Закатывает глаза ― снова ― но затем послушно взбирается на стул.
― Мог бы быть чуточку повежливее.
― Не нравится моя вежливость, дверь там.
― Серьезно? Ты едва ли не силком затащил меня в свой дом, а теперь гонишь?
― Имею право. Как ты уже заметила, это мой дом.
― Но я думала…
― Что? ― взорвавшись, бросаю на стол вилку. ― Что мы будем гулять вместе за ручку и лепить из песка куличики? Не будем, Гладкова. Потому что ничего не изменилось, ясно? Меня по―прежнему от тебя тошнит. Я воздухом одним с тобой дышать не могу.
― Тогда почему я здесь?
― Потому что я не конченый урод, ― себе доказываю или ей?

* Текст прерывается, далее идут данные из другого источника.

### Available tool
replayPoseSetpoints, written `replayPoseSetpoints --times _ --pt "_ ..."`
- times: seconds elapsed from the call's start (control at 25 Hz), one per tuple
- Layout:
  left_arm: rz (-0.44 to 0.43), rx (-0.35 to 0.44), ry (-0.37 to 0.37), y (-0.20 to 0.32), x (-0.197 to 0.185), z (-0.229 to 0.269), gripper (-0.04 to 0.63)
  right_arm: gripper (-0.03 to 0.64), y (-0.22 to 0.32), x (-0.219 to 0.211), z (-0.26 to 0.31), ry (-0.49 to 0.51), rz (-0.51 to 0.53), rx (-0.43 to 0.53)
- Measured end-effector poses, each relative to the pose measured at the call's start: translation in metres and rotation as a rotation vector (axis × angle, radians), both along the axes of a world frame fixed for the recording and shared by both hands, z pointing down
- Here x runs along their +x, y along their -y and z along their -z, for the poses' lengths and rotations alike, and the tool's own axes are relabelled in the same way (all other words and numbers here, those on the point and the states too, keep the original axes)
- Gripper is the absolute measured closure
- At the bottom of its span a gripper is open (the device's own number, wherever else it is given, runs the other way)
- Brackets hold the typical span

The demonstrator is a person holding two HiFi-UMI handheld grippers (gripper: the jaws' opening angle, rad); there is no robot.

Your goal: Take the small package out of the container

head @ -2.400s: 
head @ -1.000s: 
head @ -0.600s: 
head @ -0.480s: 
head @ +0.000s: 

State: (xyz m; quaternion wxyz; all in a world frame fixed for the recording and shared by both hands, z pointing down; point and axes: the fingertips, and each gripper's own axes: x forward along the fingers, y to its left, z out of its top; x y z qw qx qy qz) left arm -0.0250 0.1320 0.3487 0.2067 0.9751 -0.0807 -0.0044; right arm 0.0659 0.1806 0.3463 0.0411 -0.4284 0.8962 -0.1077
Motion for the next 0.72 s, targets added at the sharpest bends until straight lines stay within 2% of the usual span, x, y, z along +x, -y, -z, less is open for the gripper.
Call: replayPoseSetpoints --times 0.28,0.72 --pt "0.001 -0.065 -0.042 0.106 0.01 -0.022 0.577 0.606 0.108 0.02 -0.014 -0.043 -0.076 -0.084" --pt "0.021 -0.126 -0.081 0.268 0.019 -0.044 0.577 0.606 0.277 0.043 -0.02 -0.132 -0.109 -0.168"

Соня смотрит на меня, не моргая. Её лицо сейчас ― целый спектр эмоций, и я читаю их все до единой. Удивление. Потерянность. Тоска. Бесит. Вся эта ситуация, и то, что не могу с ней совладать. Что не могу ненавидеть сильнее. Так, чтобы до хрипоты сжать её горло и равнодушно вышвырнуть на улицу, плюнув на последствия и остальное. Потому что изнутри грызет. И потому что мамины слова о большом сердце, бьющимся у меня в груди, постоянно долбят по вискам. Хороший парень. Так она меня называла.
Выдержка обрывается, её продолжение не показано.